Fernando Collor foi condenado em maio de 2023 pelo STF a 8 anos e 10 meses de prisão, em regime fechado, pelos crimes de corrupção passiva e lavagem de dinheiro. A condenação está relacionada a um esquema de corrupção na BR Distribuidora, subsidiária da Petrobras, no qual Collor teria recebido cerca de R$ 29,9 milhões em propinas entre 2010 e 2014, para facilitar contratos irregulares com a UTC Engenharia .

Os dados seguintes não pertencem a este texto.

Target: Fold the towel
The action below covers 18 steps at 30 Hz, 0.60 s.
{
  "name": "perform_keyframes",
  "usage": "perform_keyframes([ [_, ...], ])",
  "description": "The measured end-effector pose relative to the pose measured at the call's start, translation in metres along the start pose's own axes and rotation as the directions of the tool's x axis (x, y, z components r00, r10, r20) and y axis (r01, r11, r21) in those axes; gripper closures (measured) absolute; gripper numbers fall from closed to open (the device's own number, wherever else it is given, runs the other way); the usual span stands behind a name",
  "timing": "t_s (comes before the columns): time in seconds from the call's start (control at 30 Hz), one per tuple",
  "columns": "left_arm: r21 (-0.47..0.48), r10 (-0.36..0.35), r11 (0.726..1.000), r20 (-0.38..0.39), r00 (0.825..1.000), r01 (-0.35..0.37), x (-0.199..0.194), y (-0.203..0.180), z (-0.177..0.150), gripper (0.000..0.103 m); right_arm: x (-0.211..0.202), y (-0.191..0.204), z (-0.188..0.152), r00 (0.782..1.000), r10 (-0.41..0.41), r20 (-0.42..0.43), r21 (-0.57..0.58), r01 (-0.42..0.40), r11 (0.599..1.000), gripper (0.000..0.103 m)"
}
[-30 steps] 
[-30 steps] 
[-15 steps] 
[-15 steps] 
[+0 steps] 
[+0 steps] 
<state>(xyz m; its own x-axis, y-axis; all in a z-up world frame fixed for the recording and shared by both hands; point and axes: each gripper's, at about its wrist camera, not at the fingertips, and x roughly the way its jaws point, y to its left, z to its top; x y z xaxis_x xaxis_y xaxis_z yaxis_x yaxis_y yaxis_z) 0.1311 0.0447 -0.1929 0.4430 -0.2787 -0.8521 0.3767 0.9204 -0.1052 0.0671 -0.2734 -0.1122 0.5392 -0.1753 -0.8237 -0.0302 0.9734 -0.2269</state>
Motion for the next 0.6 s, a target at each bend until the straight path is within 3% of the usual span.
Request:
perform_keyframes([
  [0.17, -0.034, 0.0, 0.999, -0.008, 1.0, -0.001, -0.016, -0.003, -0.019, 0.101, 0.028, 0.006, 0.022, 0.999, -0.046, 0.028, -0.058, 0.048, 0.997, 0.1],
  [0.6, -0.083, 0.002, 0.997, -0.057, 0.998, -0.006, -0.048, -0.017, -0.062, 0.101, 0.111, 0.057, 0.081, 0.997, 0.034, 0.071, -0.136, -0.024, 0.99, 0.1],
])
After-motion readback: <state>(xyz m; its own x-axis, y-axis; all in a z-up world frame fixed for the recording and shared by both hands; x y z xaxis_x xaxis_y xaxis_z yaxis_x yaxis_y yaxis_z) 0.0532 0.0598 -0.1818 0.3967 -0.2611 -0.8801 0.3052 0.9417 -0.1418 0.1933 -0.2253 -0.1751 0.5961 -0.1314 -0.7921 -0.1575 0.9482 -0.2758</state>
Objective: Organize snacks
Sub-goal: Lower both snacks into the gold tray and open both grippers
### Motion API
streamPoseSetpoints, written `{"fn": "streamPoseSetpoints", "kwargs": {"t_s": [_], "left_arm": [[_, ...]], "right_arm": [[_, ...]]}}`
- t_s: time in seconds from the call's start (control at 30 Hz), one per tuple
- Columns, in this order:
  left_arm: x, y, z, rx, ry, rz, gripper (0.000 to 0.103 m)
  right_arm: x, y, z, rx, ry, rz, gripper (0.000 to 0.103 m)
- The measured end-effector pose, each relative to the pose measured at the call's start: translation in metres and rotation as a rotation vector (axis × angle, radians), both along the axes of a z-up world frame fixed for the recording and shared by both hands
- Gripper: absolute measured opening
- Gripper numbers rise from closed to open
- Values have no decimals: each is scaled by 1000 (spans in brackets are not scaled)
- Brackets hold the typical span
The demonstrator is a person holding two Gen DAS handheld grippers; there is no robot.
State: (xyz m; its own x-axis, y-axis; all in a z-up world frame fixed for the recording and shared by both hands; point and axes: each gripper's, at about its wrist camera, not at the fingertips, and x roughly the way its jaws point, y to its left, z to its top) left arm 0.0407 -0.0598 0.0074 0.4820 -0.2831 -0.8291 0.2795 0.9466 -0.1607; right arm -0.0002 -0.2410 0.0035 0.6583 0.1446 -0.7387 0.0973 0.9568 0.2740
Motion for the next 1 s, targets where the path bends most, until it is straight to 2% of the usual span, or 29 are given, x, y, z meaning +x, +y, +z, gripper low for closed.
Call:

A ordem de prisão foi expedida imediatamente, sem aguardar a sessão extraordinária do plenário virtual do STF, marcada para o dia seguinte, 25 de abril, das 11h às 23h59, para referendar ou não a decisão de Moraes .
Com a decisão, o Juízo da Vara de Execuções Penais do Distrito Federal deverá emitir o Atestado de Pena a Cumprir em nome de Fernando Affonso Collor de Mello, dando início à execução da pena .
Este é um desdobramento significativo da Operação Lava Jato, que investigou casos de corrupção envolvendo políticos e empresas estatais no Brasil. A prisão de um ex-presidente da República reforça o compromisso das instituições brasileiras com o combate à impunidade e à corrupção.